Faience Wine Cooler, Dorotheenthal, with The Arms of Braunschweig-Lüneburg-Wolfenbüttel and the State-Coat-of-Arms of the Fürsten Schwarzburg-Sondershausen

Faience Wine Cooler, Dorotheenthal, with The Arms of Braunschweig-Lüneburg-Wolfenbüttel and the State-Coat-of-Arms of the Fürsten Schwarzburg-Sondershausen

Circa 1715 – 1720
A cursive ‘f’ For Johann Philipp Frantz
Height – 73.00cm  |  Width – 52.00cm  |  Depth – 29.00cm

Of lobed quatrefoil form supported on four claw and ball feet with floral swags suspended from eagle heads, the ends with lion masks and the sides with two shields bearing the armorials. Painted in cobalt blue with some manganese, yellow and iron-red.
The Dorotheenthal faience factory was founded around 1715/16 by Augusta Dorothea of Braunschweig-Wolfenbüttel (1666-1751), the daughter of Duke Anton Ulrich of Braunschweig-Wolfenbüttel and the widow of Count Anton Günther II of Schazburg-Sondershausen (1653-1716).
The first manager of the Dorotheenthal factory was Johann Philipp Frantz who had come from Braunschweig in 1715 with other throwers and painters.
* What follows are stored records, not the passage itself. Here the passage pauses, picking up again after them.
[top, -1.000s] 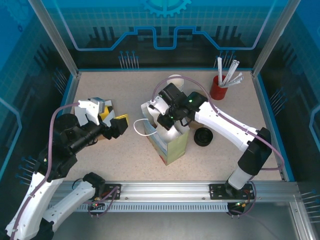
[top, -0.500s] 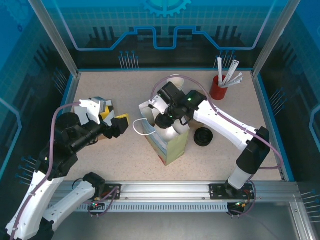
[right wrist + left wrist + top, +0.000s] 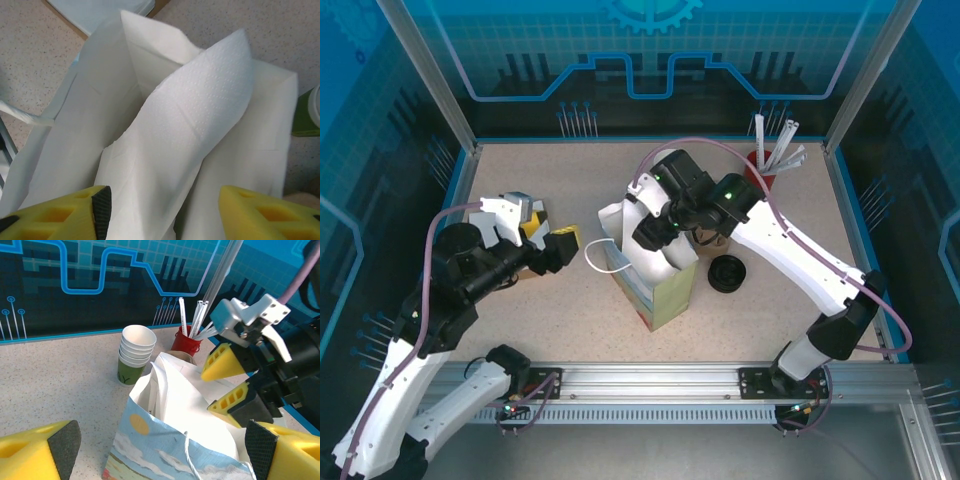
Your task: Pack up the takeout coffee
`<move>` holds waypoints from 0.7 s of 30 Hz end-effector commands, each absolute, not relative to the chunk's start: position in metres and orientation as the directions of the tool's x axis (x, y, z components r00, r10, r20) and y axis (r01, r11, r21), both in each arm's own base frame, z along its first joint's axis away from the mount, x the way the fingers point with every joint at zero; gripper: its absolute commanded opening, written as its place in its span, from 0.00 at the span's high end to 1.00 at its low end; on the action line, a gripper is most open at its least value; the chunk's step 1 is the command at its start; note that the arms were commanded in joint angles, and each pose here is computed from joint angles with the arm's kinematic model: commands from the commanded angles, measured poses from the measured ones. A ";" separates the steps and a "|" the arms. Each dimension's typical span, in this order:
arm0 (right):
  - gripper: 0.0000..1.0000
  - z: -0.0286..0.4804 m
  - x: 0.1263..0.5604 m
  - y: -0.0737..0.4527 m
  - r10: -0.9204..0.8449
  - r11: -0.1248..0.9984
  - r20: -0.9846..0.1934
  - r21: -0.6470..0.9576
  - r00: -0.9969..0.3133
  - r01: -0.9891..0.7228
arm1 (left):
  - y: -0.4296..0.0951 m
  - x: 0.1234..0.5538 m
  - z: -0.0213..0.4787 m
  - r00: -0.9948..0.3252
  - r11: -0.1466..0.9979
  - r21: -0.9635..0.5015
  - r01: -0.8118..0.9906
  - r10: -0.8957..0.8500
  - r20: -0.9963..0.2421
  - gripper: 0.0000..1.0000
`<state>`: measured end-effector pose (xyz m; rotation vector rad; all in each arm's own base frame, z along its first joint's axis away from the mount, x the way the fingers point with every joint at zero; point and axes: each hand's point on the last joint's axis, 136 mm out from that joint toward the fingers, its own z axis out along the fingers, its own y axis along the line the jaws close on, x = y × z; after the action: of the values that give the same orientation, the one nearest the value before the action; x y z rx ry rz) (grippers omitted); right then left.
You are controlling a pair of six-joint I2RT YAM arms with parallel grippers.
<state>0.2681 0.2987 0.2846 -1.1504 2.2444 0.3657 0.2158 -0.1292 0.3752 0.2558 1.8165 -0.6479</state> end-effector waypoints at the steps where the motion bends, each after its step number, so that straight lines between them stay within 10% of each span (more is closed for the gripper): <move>1: 0.39 0.294 0.262 0.296 -0.640 0.600 -0.616 -0.027 -0.459 -0.800 | -0.124 0.216 0.379 -0.339 0.837 -0.321 0.444 -0.175 -0.924 0.12; 13: 0.47 0.266 0.281 0.319 -0.603 0.655 -0.581 0.031 -0.547 -0.755 | -0.123 0.219 0.375 -0.351 0.842 -0.326 0.430 -0.177 -0.920 0.12; 21: 0.94 0.259 0.279 0.319 -0.632 0.646 -0.547 0.020 -0.549 -0.763 | -0.121 0.218 0.372 -0.354 0.848 -0.319 0.424 -0.169 -0.920 0.12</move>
<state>0.2858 0.3169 0.2490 -1.0726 2.3801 0.3510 0.2191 -0.1236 0.3739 0.2078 1.8260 -0.6295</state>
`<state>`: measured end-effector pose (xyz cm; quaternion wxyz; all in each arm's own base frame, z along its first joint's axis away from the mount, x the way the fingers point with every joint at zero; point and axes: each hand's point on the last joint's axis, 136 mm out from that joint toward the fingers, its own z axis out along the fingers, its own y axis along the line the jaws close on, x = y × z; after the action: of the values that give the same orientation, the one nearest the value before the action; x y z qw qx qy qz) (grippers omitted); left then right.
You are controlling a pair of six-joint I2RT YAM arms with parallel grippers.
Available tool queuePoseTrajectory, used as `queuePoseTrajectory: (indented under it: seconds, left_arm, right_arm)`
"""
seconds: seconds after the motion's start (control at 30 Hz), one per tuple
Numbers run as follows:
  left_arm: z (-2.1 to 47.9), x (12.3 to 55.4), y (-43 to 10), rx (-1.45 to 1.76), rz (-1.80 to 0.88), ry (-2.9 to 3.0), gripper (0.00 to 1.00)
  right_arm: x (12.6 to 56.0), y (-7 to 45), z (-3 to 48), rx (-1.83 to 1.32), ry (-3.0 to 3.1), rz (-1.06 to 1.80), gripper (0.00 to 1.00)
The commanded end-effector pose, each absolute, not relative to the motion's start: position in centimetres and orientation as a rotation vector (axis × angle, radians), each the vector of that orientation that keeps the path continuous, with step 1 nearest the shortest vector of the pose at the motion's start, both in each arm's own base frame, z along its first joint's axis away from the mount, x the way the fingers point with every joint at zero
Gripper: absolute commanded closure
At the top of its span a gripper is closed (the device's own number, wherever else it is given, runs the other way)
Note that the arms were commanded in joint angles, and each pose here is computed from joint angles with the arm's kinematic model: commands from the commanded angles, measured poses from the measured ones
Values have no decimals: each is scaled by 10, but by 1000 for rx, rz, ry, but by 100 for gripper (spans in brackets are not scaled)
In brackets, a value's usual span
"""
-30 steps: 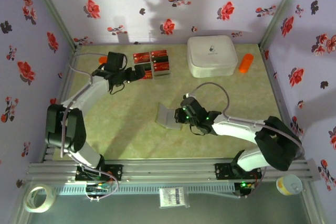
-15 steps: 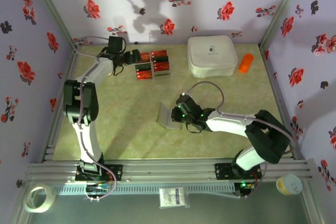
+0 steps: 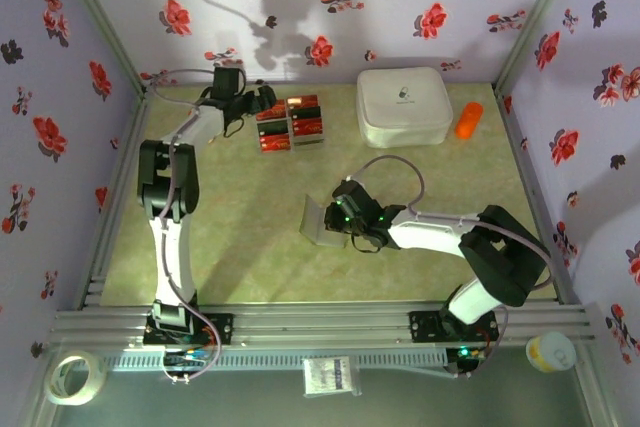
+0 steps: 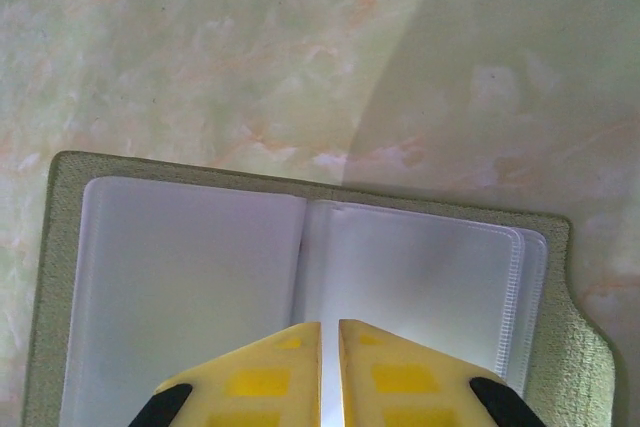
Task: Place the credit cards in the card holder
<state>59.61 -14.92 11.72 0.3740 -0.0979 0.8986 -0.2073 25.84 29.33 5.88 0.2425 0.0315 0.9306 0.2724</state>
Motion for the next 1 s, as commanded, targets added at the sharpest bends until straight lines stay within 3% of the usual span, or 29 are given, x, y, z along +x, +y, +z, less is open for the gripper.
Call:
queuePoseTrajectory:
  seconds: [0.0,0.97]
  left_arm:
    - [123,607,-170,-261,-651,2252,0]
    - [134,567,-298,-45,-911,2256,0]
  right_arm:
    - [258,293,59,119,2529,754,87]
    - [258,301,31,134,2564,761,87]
Augusta Dorothea’s father Herzog Anton Ulrich had established a faience factory in Braunschweig in 1707. Johann Philipp Frantz used the mark of a cursive ‘f’.
When Fürstin Augusta Dorothea died in 1751, Schloss Augustenburg (her widow’s seat near Dorotheenthal, together with all the movable contents, and all the records and invoices pertaining to the administration of the faience factory (her private property, as opposed to the property of the reigning house which would have been administered by the court in Arnstadt), was inherited by the Dukes of Braunschweig , which could explain why it entered the collection of the Dukes of Braunschweig.
The Braunschweig faience factory was founded by Herzog Anton Ulrich in 1707, and remained a Ducal enterprise until 1710. The early production mainly intended for Court and the furnishing of the palace at Salzdahlum.
The Arms of the Fürsten Schwarzburg-Sondershausen have run in the firing and are partially obliterated.

Sold to the Herzog Anton Ulrich Museum, Braunschweig, Germany

Provenance – Sotheby’s ‘Property from the Royal House of Hanover’, Schloss Marienburg,
5th to 15th October 2005.

Literature – Adelheid Mahnert, Thüringer Fayencen des 18. Jahrunderts, 1993, p. 63.